A typical question asks you to find the quotient and remainder when you divide $x^4 + 3x^3 + 7x^2 - 10x + 7$ by $x^2 + 3x + 5$.

We can draw some immediate conclusions about the quotient and the remainder: the quotient has to be a quadratic expression, because $x^4 \div x^2 = x^2$. The remainder has to be a linear expression, because if it was a quadratic (or more complicated), we could divide it by the quadratic on the bottom. Them's the rules:

- The quotient is as complicated as the lead term of the top divided by the lead term of the bottom1
- The remainder is one order less complicated that what you're dividing by

That means we can say:

$\frac{x^4 + 3x^3 + 7x^2 - 10x + 7}{x^2 + 3x + 5} \equiv (ax^2 + bx + c) + \frac{dx + e}{x^2 + 3x + 5}$.

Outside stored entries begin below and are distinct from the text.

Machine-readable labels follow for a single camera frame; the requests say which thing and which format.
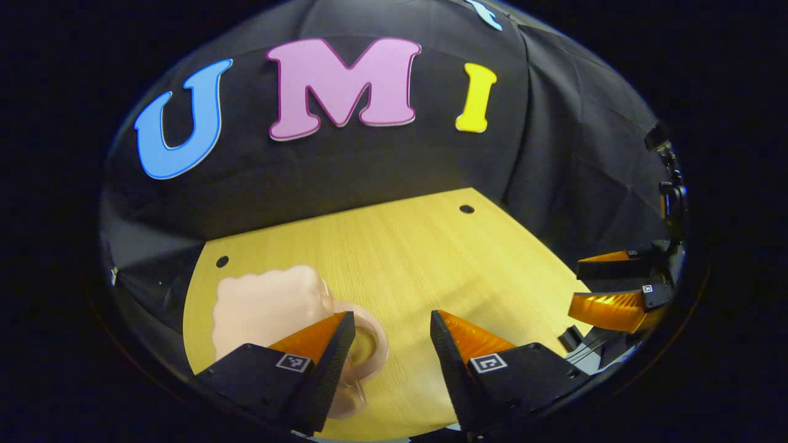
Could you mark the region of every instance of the yellow letter i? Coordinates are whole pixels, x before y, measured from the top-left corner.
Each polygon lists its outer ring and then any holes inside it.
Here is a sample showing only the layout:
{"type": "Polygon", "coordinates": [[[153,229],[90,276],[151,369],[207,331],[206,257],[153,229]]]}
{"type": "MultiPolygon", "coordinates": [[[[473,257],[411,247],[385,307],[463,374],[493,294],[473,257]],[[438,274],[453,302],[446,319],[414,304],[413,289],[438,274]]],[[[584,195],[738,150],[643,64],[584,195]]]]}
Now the yellow letter i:
{"type": "Polygon", "coordinates": [[[455,127],[459,131],[484,132],[487,129],[487,102],[490,88],[498,81],[495,73],[482,65],[466,63],[465,72],[468,73],[468,97],[465,99],[465,109],[457,117],[455,127]]]}

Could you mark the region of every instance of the letter u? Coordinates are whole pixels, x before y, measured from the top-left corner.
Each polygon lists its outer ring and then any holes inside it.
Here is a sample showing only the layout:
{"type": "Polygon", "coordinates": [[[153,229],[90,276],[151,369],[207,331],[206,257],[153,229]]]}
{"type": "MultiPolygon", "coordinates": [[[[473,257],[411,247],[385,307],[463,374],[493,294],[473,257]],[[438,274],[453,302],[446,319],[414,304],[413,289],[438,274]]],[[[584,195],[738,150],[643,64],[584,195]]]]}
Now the letter u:
{"type": "Polygon", "coordinates": [[[164,141],[162,117],[171,91],[159,95],[139,114],[137,130],[139,162],[145,173],[157,180],[177,177],[197,166],[214,149],[221,132],[219,80],[232,65],[232,59],[217,61],[200,69],[184,82],[191,89],[191,115],[194,130],[183,144],[169,147],[164,141]]]}

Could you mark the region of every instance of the pink mug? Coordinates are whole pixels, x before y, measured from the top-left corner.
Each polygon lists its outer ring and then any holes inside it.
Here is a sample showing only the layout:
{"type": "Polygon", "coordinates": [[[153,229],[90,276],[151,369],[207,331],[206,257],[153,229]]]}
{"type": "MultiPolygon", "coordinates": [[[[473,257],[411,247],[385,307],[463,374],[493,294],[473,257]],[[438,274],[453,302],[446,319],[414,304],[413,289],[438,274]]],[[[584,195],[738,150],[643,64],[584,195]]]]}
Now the pink mug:
{"type": "Polygon", "coordinates": [[[364,362],[345,361],[329,418],[345,419],[366,406],[361,387],[388,361],[383,326],[366,309],[334,300],[328,285],[310,266],[227,277],[219,282],[214,306],[215,361],[244,343],[270,346],[338,312],[352,311],[356,327],[369,330],[377,345],[364,362]]]}

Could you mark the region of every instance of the wooden tabletop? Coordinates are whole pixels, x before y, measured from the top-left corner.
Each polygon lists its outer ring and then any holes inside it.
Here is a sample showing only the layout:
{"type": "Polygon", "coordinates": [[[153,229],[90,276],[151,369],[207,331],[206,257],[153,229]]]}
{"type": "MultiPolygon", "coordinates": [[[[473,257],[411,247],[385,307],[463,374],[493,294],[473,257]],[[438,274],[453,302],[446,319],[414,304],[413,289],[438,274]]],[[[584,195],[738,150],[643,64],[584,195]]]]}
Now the wooden tabletop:
{"type": "MultiPolygon", "coordinates": [[[[214,362],[216,288],[224,277],[297,264],[315,268],[334,297],[365,307],[388,336],[385,369],[364,385],[369,406],[329,419],[316,437],[391,440],[456,423],[429,339],[429,315],[443,309],[514,344],[542,343],[559,355],[558,336],[573,292],[588,292],[550,250],[472,188],[382,203],[208,242],[184,309],[184,344],[197,373],[214,362]],[[463,205],[472,213],[460,210],[463,205]],[[228,256],[226,266],[216,261],[228,256]]],[[[354,356],[372,340],[358,334],[354,356]]]]}

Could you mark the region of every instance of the pink letter m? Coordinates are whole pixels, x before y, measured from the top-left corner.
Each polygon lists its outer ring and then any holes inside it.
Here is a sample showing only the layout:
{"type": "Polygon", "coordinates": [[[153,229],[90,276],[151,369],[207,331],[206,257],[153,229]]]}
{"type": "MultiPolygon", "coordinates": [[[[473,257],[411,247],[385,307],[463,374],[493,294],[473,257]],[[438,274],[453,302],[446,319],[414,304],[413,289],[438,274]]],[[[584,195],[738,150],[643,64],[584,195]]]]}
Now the pink letter m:
{"type": "Polygon", "coordinates": [[[279,120],[269,134],[278,141],[306,137],[320,129],[310,114],[308,91],[340,128],[370,86],[370,101],[359,118],[369,126],[407,125],[416,118],[410,107],[411,63],[422,47],[403,39],[379,39],[348,68],[324,39],[286,43],[270,50],[279,64],[279,120]]]}

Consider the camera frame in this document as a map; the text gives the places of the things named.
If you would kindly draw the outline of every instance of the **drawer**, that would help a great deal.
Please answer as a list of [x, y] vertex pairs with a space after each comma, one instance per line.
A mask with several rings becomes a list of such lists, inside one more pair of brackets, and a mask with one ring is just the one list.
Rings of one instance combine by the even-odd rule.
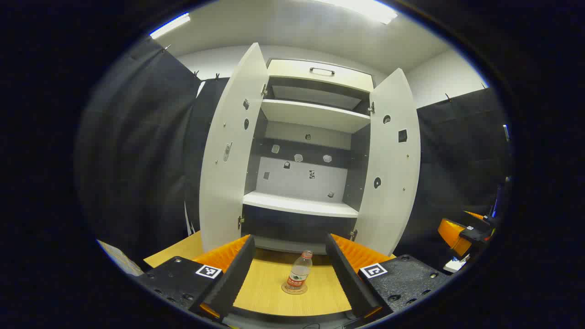
[[367, 73], [314, 61], [273, 59], [268, 66], [268, 75], [320, 81], [365, 92], [374, 90], [371, 75]]

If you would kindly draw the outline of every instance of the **bottle label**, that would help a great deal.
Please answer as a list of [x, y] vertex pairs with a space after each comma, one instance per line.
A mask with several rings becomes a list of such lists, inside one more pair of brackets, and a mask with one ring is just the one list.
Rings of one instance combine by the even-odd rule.
[[291, 287], [300, 287], [309, 275], [297, 275], [293, 272], [290, 273], [288, 276], [287, 284]]

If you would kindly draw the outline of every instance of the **drawer handle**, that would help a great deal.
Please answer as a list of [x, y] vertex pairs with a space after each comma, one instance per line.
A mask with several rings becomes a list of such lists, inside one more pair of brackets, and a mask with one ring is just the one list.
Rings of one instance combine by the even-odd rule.
[[315, 69], [317, 69], [317, 70], [323, 70], [323, 71], [329, 71], [329, 72], [331, 72], [331, 75], [332, 75], [332, 76], [334, 76], [334, 75], [335, 75], [335, 71], [328, 70], [328, 69], [326, 69], [326, 68], [311, 67], [311, 68], [309, 68], [309, 71], [313, 72], [313, 70], [315, 70]]

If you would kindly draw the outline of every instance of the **ceiling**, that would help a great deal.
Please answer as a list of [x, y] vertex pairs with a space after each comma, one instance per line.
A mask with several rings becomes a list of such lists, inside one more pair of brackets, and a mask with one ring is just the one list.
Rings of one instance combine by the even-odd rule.
[[191, 21], [159, 37], [174, 56], [250, 45], [299, 47], [392, 73], [407, 71], [449, 46], [398, 14], [388, 25], [311, 0], [218, 0], [190, 12]]

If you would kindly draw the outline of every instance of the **plastic water bottle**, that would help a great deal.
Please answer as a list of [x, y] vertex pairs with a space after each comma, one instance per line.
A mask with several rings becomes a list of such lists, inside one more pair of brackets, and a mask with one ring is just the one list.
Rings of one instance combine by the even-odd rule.
[[293, 263], [291, 273], [288, 275], [286, 288], [290, 290], [299, 290], [305, 284], [307, 276], [313, 266], [313, 252], [305, 250], [301, 256]]

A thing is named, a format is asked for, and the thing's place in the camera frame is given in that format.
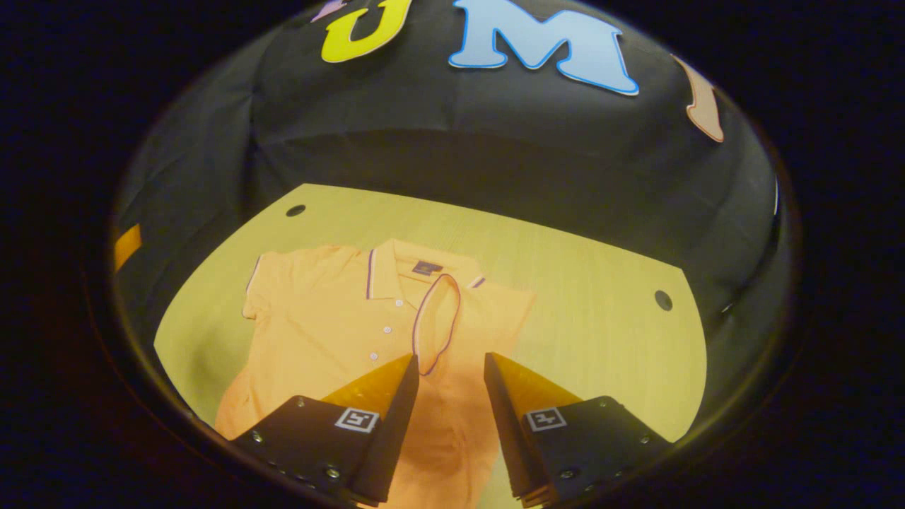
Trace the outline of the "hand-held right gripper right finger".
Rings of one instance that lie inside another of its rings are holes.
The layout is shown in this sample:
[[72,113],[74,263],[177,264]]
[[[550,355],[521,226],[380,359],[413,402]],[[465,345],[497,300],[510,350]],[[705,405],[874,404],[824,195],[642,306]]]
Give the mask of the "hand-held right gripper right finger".
[[583,399],[498,352],[485,355],[484,383],[524,507],[597,505],[672,449],[613,397]]

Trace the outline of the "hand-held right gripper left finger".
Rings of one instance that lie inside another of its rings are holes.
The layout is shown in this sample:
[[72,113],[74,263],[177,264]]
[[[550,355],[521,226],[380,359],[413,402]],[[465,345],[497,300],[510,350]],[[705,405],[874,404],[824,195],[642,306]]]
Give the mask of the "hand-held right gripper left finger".
[[290,397],[232,443],[333,505],[381,505],[389,497],[419,381],[419,358],[407,354],[323,399]]

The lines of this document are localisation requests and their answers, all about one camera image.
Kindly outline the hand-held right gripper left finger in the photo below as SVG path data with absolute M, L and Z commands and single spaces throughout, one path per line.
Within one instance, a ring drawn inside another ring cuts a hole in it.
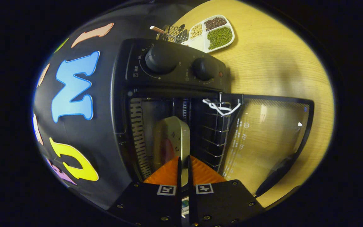
M 180 227 L 181 170 L 181 158 L 174 157 L 153 174 L 155 184 L 131 182 L 108 212 L 138 227 Z

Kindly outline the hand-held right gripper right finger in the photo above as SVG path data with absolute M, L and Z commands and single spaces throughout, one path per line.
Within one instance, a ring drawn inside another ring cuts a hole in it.
M 266 211 L 241 181 L 225 180 L 188 156 L 189 222 L 192 227 L 235 227 Z

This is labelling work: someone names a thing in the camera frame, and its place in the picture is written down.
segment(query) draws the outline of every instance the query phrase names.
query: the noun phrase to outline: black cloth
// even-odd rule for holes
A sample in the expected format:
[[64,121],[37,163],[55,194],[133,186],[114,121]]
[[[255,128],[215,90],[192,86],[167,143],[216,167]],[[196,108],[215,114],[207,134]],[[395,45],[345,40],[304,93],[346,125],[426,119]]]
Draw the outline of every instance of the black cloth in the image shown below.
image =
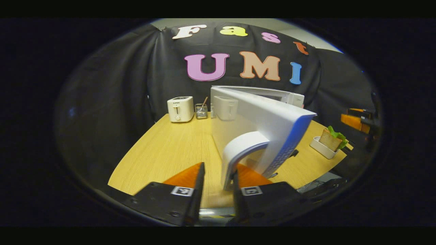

Let's multiply up the bottom:

${x^4 + 3x^3 + 7x^2 - 10x + 7} \equiv (ax^2 + bx + c)({x^2 + 3x + 5}) + {dx + e}$.

Multiplying out:

$\begin{array}{cccccc}

x^4 & = & ax^4 \\

3x^3 & = & 3ax^3 & + bx^3 \\

7x^2 & = & 5ax^2 & + 3bx^2 & + cx^2\\

-10x & = & ~ & 5bx & + 3cx & + dx \\

7 & = & ~ & ~ & + 5c & + e \\ \end{array}$

Yikes. Luckily, we can rattle through that quickly:

$a = 1$ from the first row, which means $b=0$ from the second. From the third, $c=2$, and the fourth gives $d = -16$. Lastly, $e = -3$. Boom!

That means the quotient, $ax^2 + bx + c$, is $x^2 + 2$ (the $x$ coefficient, $b$, is zero) and the remainder is $-16x - 3$.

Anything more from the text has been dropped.